Si legge nel testo una descrizione di come veniva vissuta la pesca a Rimini, dai riminesi, negli anni ’60:
«Il pescatore riminese usciva al mattino presto per rientrare dopo alcune ore; il suo bacino di pesca era poco distante dalla costa. Sul molo lo aspettava la moglie che prendeva in consegna il pescato mentre lui a quel punto poteva andare a riposare; (la dòna de’ pòrt ul mitiva a lét), scrive Guido Lucchini in una famosa commedia. Il pesce era venduto sulla banchina del porto oppure al mercato, sui banchi in marmo della Piazzetta delle Poveracce, adiacente a Piazza Cavour. Sovente però (…) partivano verso la campagna, talvolta fin sulle colline, per vendere il pesce ai contadini. Nei miei ricordi di bambino ricorre frequentemente l’immagine di queste venditrici che pedalano di casa in casa richiamando l’attenzione dei loro clienti con urla declamatorie sulla qualità del pesce: “Doni, pèss…pesce fresco!”».

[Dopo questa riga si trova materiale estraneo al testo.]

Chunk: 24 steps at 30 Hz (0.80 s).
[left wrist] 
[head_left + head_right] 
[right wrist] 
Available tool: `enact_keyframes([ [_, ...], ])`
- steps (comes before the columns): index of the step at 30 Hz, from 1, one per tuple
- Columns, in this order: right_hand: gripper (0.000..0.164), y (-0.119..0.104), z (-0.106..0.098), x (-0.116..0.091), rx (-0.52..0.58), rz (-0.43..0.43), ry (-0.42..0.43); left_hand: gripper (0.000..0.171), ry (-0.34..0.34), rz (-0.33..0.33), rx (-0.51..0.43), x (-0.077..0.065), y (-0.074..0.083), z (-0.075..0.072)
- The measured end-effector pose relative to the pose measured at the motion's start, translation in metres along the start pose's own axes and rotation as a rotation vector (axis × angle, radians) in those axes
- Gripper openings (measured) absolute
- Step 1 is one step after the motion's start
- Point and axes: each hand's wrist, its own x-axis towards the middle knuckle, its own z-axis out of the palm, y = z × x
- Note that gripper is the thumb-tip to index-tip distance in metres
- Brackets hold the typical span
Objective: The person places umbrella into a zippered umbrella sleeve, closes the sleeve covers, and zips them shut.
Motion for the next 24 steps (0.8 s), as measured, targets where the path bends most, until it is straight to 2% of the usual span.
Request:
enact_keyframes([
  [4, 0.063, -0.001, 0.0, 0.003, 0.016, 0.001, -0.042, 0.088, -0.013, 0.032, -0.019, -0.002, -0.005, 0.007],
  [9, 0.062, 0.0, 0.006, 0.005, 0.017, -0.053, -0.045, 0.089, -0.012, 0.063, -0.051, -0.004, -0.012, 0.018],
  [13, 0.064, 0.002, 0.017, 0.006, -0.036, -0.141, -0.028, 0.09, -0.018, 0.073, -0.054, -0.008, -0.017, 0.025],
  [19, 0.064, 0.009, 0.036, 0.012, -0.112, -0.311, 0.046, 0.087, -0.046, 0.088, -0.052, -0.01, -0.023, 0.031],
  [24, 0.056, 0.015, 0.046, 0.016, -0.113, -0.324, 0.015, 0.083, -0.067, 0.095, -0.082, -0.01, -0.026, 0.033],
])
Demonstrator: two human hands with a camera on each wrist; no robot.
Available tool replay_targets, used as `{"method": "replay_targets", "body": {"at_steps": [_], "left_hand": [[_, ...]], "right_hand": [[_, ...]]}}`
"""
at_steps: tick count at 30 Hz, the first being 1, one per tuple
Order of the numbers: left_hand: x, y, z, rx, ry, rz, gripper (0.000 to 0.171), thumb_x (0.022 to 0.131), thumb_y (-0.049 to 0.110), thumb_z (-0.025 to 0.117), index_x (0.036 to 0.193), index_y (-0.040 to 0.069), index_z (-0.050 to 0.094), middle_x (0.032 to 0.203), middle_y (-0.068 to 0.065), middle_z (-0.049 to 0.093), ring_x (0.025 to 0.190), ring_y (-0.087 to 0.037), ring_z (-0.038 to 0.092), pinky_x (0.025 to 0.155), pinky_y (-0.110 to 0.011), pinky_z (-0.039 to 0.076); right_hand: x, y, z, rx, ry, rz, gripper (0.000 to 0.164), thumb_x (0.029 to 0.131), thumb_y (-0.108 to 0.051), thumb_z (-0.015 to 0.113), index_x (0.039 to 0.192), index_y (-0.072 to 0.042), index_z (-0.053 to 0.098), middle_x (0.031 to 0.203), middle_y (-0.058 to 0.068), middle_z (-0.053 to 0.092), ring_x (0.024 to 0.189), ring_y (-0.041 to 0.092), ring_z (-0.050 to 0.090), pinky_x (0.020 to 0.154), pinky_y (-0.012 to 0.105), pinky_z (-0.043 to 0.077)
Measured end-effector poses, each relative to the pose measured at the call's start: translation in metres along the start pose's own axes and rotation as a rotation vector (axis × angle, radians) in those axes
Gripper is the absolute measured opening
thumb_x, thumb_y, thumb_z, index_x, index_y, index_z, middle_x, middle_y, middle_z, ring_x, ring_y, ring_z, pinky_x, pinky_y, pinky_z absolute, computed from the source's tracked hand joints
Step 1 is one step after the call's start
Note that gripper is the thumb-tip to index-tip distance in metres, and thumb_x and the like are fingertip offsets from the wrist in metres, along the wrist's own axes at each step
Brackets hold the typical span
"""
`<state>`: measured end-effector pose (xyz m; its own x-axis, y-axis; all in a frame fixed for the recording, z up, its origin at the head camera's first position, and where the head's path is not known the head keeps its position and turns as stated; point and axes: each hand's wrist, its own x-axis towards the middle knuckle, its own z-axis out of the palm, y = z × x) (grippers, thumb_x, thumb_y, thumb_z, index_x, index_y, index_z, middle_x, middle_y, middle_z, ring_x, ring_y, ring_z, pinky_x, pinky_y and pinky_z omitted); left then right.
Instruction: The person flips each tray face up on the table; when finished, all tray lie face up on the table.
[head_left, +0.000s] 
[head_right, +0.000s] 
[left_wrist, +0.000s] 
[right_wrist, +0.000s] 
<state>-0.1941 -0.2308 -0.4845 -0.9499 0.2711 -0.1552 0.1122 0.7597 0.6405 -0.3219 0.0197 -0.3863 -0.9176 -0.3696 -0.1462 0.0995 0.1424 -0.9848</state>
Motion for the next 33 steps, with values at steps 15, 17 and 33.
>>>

Così dove non arrivavano i pescatori riminesi si insinuarono gli anconetani, i sanbenedettini, i fanesi. Loro sono arrivati per primi a vendere, a vendere in quel porto “vivace” di turisti. Si legge, ancora:
«Luigi Calderoli, classe 1937, è uno di quei pescatori machigiani, imbarcato ad Ancona fin da bambino; ricorda che “Alle quattro del mattino si veniva a Rimini a vendere il pesce; poi si tornava ad Ancona, giusto in tempo per andare a scuola. Qui si vendeva bene, c’era molta domanda”. Nei primi anni Cinquanta erano circa 50 le barche che da fuori venivano a vendere il pesce a Rimini».
È su questi pescherecci che sono imbarcati i lampedusani che per primi arrivano nel porto riminese. Vedono, qui, delle potenzialità e con l’appoggio di alcuni imprenditori locali cominciano a costruire le prime imbarcazioni. Giorgio Savini e Alberto Corazza furono i primi a “mettersi in affari” con questi uomini di mare. Loro mettevano i soldi e i lampedusani ci mettevano la conoscenza del mestiere, la passione e la voglia di fare. Di loro, Corazza dirà: “I lampedusani sono dei veri marinai, sono nati marinai e noi li abbiamo aiutati. Sono nati sul mare e non hanno niente altro nella testa”.